Musk's car, rockets may be in our future
Emely Stone | 23 January, 2016, 11:04

So close, and yet so far: after successfully launching the Jason-3 satellite into orbit on Sunday, the SpaceX Falcon 9 main stage rocket nearly landed on the floating Just Read The Instructions barge.

SpaceX is still trying to flawless rocket re-landing in hopes recycling rockets for future launches and thus slashing the cost of unmanned missions to space.

Children prepare to take photos of the launch of Falcon 9 rocket near Vandenberg Air Force Base in California, the United States, on January 17, 2016.

The mission of the Jason-3 satellite is to continue an unbroken record of more than two decades of sea level measurements from orbit.

SpaceX made aerospace history last month, when it launched a Falcon 9 rocket into space and brought it back to Earth in one piece, landing it upright.

"As we touched down, it was a slightly harder landing than we expected, and it looks like one of the landing legs may have broken as we touched down on the drone ship", said John Federspiel, SpaceX's lead mechanical design engineer.

The failed approach this morning is the third time SpaceX has attempted to land one of their reusable rockets at sea, each time with explosive consequences. In a video Musk released on Instagram, the rocket comes in straight, practically in the Centre of the barge, with all four landing legs deployed.


NASA graphic

Musk tweeted that this landing attempt was inherently harder than the previous successful attempt on land at Cape Canaveral.

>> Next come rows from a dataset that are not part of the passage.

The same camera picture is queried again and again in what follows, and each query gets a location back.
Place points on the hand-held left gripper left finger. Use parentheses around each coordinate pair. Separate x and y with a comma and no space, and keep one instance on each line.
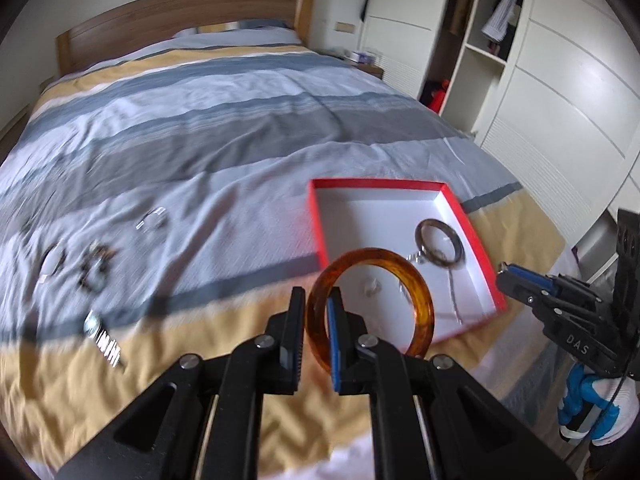
(300,330)

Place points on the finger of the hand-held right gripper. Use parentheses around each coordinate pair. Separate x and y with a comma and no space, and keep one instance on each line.
(530,276)
(517,291)

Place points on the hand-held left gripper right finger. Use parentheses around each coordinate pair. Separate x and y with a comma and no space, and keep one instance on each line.
(332,345)

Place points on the dark brown bangle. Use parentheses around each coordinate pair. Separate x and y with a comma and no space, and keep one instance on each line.
(442,261)

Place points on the amber resin bangle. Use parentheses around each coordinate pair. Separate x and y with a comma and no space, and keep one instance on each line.
(425,310)

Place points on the red cardboard box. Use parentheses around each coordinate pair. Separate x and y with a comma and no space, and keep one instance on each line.
(380,220)

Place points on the person's right hand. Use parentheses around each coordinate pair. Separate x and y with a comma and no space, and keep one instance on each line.
(615,405)

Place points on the white wardrobe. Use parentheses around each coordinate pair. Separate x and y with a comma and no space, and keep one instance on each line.
(550,110)

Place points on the silver wristwatch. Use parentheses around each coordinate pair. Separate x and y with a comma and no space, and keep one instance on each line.
(105,342)

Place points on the red bag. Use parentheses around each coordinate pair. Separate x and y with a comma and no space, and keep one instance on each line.
(439,97)

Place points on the striped duvet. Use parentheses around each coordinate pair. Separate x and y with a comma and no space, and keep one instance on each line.
(200,125)

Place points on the wooden nightstand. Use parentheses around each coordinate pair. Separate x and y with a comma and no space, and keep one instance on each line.
(376,71)

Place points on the thin silver bangle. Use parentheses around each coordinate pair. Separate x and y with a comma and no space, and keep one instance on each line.
(46,272)

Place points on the striped hanging shirt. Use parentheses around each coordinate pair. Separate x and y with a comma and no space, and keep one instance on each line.
(502,15)

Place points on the purple box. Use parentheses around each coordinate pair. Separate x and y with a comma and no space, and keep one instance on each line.
(361,57)

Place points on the blue pillow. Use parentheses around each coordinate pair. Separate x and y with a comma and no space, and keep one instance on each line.
(240,35)

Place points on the wooden headboard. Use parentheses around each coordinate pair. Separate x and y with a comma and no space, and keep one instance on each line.
(175,15)

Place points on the beige wall switch plate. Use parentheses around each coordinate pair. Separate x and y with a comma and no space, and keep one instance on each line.
(343,27)

Following lift-off, the rocket successfully headed back to its destination in the Pacific Ocean.

But a company official said the SpaceX video feed that the landing of the booster was secondary to the successful launch of the weather satellite, Jason 3, which was successfully hefted into a low Earth orbit. The latest launch was SpaceX's fourth attempt to land a rocket at sea.

Musk stated on social media a leg lockout did not latch, so the rocket tipped over after landing.

During a five-year mission, its data will also be used to aid fisheries management and research into human impacts on the world's oceans. The landing, however, was within 1.3 meters of the center of the drone ship the company said.

NASA partnered with several other organizations on the project, including two European space agencies.